> [Exercise details] What is needed is a word-for-word transcript of the listing, free of pictures.
Data below: Begin
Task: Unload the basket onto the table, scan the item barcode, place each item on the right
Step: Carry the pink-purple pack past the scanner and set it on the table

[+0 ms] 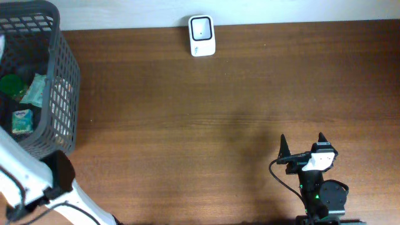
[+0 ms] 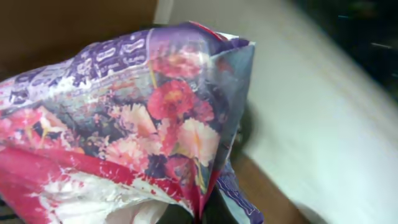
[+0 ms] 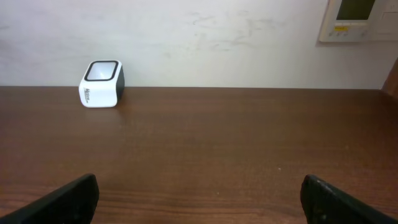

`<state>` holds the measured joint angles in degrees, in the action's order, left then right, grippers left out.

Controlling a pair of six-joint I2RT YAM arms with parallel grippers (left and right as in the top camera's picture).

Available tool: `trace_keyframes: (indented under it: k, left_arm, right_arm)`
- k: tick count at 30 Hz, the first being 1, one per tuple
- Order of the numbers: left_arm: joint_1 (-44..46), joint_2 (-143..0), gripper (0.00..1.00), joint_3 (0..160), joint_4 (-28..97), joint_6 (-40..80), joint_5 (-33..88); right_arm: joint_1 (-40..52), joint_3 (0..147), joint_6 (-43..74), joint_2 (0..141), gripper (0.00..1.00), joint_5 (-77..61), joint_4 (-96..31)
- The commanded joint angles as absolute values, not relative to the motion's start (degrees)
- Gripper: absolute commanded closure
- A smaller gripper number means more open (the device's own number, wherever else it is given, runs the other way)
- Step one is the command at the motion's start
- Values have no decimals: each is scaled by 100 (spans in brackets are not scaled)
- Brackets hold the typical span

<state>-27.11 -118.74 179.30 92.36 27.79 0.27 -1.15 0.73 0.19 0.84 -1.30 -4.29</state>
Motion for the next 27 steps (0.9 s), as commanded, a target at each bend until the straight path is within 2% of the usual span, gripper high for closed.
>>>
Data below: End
> [Exercise output]
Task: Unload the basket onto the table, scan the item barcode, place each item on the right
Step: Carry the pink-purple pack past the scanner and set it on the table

[+0 ms] 
[+0 ms] 
[+0 ms] 

`<state>` holds the measured joint angles in degrees, in the action's order, left then right, grippers left out.

Controlling a pair of six-joint I2RT YAM arms with parallel grippers (left and right as in the top camera's picture).

Available tool: `trace_keyframes: (indented under it: k, left_arm, right_arm)`
- k: tick count at 30 Hz, the first being 1, one per tuple
- Order of the numbers: left_arm: joint_1 (-44..46), joint_2 (-143..0), gripper (0.00..1.00), joint_3 (0..160), joint_4 (-28..97), joint_6 (-40..80), joint_5 (-33..88); right_arm: joint_1 (-40..52), joint_3 (0..147), joint_6 (-43..74), joint_2 (0..141), gripper (0.00..1.00), joint_5 (-77..61), joint_4 (-96..31)
- The commanded joint angles as absolute values, not relative to the motion's start (degrees)
- Gripper: absolute commanded closure
- A smaller gripper number means more open (the device's own number, wherever else it is given, runs the other way)
- Step one is the command at the motion's start
- Values have no decimals: each is scaled by 100 (spans in brackets are not scaled)
- Brackets hold the typical span

<state>-27.11 -118.74 179.30 92.36 27.79 0.27 -1.15 0.73 0.19 0.84 -1.30 -4.29</state>
Motion for the next 27 steps (0.9 s), as commanded, a target at each bend until the straight path is within 2% of the usual span, gripper high for closed.
>>>

This answer is complete.